Neste ano, a defasagem de preços está em 30%, apesar dos preços dos petróleo terem recuado um pouco em relação ao primeiro semestre. O problema é que a Petrobrás está sendo obrigada a importar mais combustível para compensar a redução da mistura de álcool anidro na gasolina. Segundo Pires, em 2010, a estatal comprava no mercado externo cerca de 7 mil barris de gasolina por dia. Naquele ano, a média subiu para 30 mil barris.
Na prática, os gastos da estatal vão subir quatro vezes em relação a 2010, para US$ 1,4 bilhão. "Para piorar, ela vai vender essa gasolina R$ 0,30 mais barata do que no mercado externo", diz o diretor do CBIE. Ele conta que havia uma expectativa de que essa defasagem pudesse ser eliminada com algum reajuste de preços neste semestre. Há alguns meses, um diretor da estatal confirmou que havia uma negociação com o governo para permitir um reajuste.
Mas esses planos foram por água abaixo por causa dos níveis de inflação. No mês passado, o governo decidiu reduzir o valor da Contribuição de Intervenção no Domínio Econômico (Cide), de R$ 0,23 para R$ 0,19 por litro, para evitar que houvesse um aumento de preço na bomba por causa da redução de etanol na gasolina.

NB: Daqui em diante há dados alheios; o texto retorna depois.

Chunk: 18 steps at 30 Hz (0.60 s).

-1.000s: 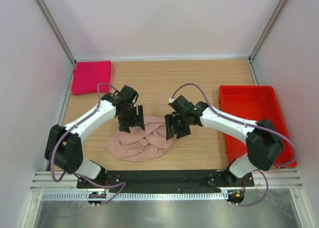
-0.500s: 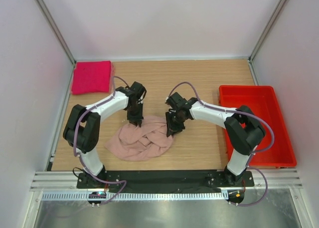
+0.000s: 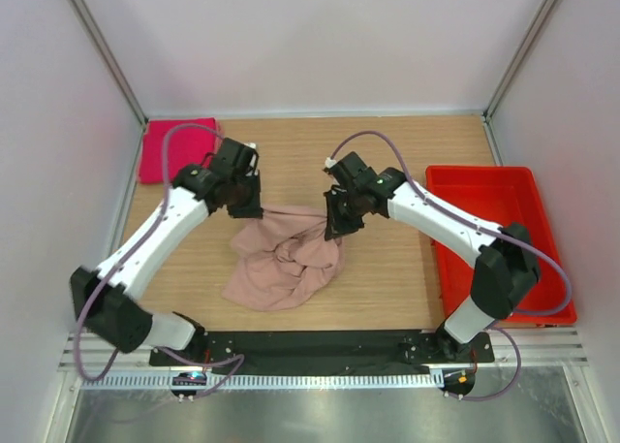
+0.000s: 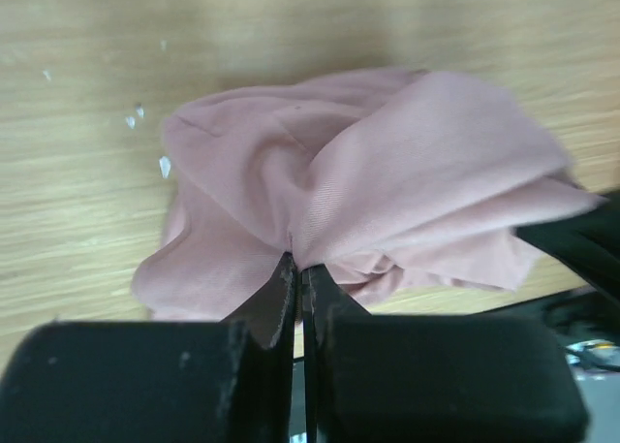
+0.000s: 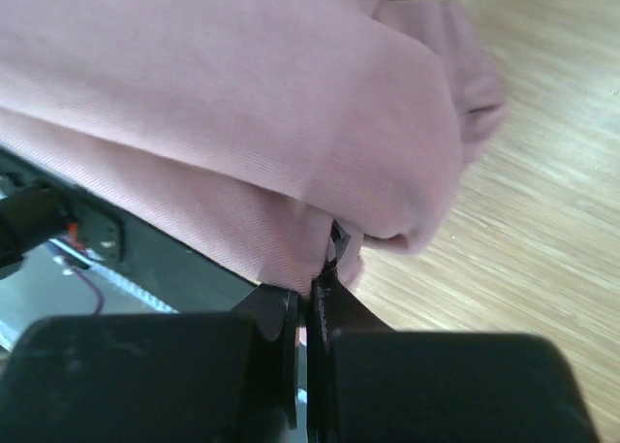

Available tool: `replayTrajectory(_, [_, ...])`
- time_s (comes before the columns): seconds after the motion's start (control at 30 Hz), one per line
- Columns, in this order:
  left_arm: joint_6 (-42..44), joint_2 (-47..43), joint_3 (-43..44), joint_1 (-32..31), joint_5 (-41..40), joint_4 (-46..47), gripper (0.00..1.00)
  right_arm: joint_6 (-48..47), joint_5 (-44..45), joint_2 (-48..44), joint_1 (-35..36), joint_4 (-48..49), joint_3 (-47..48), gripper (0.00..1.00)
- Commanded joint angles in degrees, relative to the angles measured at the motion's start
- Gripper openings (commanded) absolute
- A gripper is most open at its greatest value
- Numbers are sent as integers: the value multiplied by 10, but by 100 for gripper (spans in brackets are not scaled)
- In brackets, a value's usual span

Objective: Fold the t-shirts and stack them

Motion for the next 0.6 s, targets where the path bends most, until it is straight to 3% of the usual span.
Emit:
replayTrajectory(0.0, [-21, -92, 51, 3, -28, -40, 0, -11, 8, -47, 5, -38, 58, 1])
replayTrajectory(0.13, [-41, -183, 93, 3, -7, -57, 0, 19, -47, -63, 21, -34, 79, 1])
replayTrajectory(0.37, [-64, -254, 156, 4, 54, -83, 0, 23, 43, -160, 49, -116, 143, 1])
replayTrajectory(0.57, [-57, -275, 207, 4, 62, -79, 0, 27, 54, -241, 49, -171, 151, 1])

"Hoje não existe nenhuma expectativa de alta dos preços da Petrobrás. Tínhamos a esperança de que a Cide pudesse ser usada para calibrar a defasagem, mas ela foi usada para compensar a redução do álcool", afirma o analista de petróleo da Banif, Oswaldo Telles.

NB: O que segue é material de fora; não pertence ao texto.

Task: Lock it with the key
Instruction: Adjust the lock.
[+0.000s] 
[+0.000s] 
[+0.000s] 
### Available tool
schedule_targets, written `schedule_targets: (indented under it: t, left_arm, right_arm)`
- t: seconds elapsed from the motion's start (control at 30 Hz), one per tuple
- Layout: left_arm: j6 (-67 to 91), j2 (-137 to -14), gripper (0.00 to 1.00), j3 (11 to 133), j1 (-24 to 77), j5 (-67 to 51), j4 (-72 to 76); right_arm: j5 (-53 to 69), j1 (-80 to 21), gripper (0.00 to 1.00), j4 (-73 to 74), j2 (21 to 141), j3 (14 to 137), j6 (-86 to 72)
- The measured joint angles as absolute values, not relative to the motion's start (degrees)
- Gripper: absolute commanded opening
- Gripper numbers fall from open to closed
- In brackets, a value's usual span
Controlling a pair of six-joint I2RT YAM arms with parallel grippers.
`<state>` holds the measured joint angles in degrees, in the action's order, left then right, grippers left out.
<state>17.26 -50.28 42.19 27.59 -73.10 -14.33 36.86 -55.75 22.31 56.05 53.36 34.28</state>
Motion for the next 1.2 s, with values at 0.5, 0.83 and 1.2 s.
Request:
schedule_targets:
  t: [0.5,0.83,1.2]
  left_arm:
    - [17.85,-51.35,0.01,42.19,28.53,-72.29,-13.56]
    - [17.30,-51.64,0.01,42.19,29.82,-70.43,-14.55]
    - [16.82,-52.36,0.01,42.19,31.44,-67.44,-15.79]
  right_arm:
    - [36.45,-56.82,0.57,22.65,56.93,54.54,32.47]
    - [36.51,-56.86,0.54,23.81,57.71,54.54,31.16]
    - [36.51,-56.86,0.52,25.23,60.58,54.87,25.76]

Segundo ele, essa política de represamento de preços da estatal - fortemente influenciada por decisões do governo federal - não é sustentável por muito tempo. A empresa, diz ele, tem perdido entre R$ 50 milhões e R$ 60 milhões por dia por causa dessa postura.

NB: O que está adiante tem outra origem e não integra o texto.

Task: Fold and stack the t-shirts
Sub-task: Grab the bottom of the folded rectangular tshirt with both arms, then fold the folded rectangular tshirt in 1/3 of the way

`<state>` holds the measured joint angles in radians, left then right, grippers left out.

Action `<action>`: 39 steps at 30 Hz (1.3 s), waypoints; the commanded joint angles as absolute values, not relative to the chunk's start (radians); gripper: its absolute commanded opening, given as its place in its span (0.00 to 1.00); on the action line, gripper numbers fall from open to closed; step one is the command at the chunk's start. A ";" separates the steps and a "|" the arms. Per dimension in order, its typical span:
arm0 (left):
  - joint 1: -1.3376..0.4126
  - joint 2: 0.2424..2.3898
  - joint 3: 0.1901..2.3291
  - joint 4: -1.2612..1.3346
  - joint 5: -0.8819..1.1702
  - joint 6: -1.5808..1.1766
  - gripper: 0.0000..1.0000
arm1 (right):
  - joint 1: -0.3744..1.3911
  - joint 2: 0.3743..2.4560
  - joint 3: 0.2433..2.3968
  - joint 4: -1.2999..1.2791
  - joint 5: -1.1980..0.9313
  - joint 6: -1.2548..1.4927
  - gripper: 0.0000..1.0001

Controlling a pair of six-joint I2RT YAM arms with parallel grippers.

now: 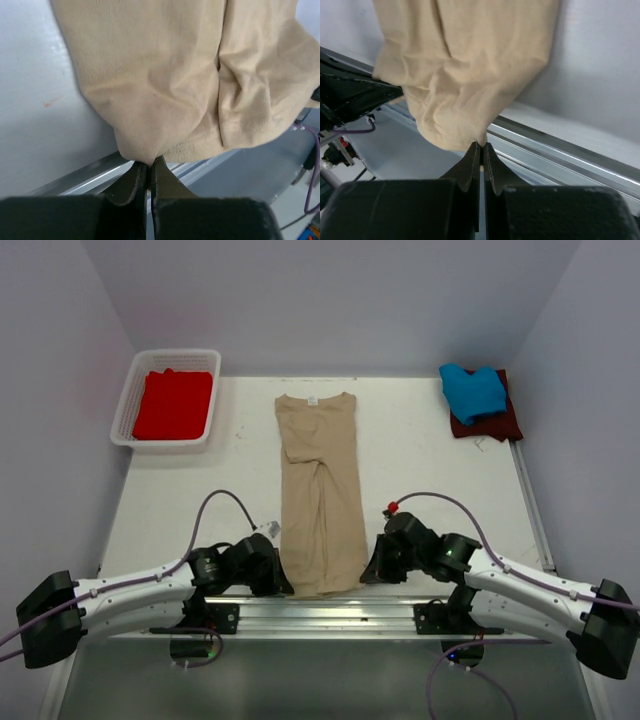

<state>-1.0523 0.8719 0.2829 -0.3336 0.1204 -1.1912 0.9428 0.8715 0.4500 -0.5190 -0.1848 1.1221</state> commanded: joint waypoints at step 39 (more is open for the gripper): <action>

Na opinião dos especialistas, embora o consumidor se sinta beneficiado por essa política no curto prazo, a defasagem traz consequências sérias para a estatal, que tem um ambicioso plano de investimentos para tirar o pré-sal do papel.
Mesmo para os padrões da gigante petroleira, R$ 9 bilhões é muito representativo (é quase o lucro trimestral da companhia), afirma o sócio da gestora, Maurício Pedrosa. "Quem tem de combater a inflação é o BC (Banco Central), não a Petrobrás."
Segundo ele, a defasagem de preços e a política intervencionista do governo federal explicam o desempenho ruim das ações da empresa nos últimos anos, que corresponde a 70% do valor patrimonial (o preço está menor que o lançando nos balanços). "Para o acionista existe falta de transparência na política da companhia. O custo de oportunidade de uma petroleira é o preço do petróleo. Quem compra uma ação (muitos acionistas adquiriram papéis da companhia com dinheiro do FGTS) espera ganhar com isso."
Política. A interferência política na Petrobrás já foi admitida até mesmo pelo presidente da empresa, José Sérgio Gabrielli, em entrevista recente ao Estado. Mas ele trata o assunto com naturalidade e diz que ingerência política ocorre com todas as companhias.
Não é a percepção dos analistas de mercado. Eles acreditam que o resultado da empresa no terceiro trimestre será afetado pela defasagem de preços, o que já ocorreu no primeiro trimestre com a área de abastecimento.
"O excesso de Estado é muito ruim. A companhia poderia dar resultados muito melhores", diz o analista da Ativa Investimentos, Ricardo Correa. Na avaliação dele, a política da Petrobrás também tem reflexo em outras áreas, como a ambiental.
"Por causa da proteção da gasolina, há um déficit da produção de etanol no Brasil." Outro aspecto, completa Correa, é a elevada carga tributária sobre os combustíveis.
Segundo dados de mercado, o preço da gasolina é composto de R$ 0,19 de Cide e R$ 0,26 de Pis e Cofins, o que dá algo em torno de R$ 1,50 o litro.
Sobre esse valor, são acrescidos o custo do etanol anidro, a margem do posto de combustível, a logística da distribuidora e o ICMS. No final, o preço da gasolina sai em torno de R$ 2,50. Ou seja, quase 60% do valor é controlado pelo governo.
"Hoje quem pensa em Petrobrás tem em mente a ingerência política. O pior é que falta um catalisador de curto prazo. Não tem nada grandioso no curto prazo", avalia Oswaldo Telles, da Banif.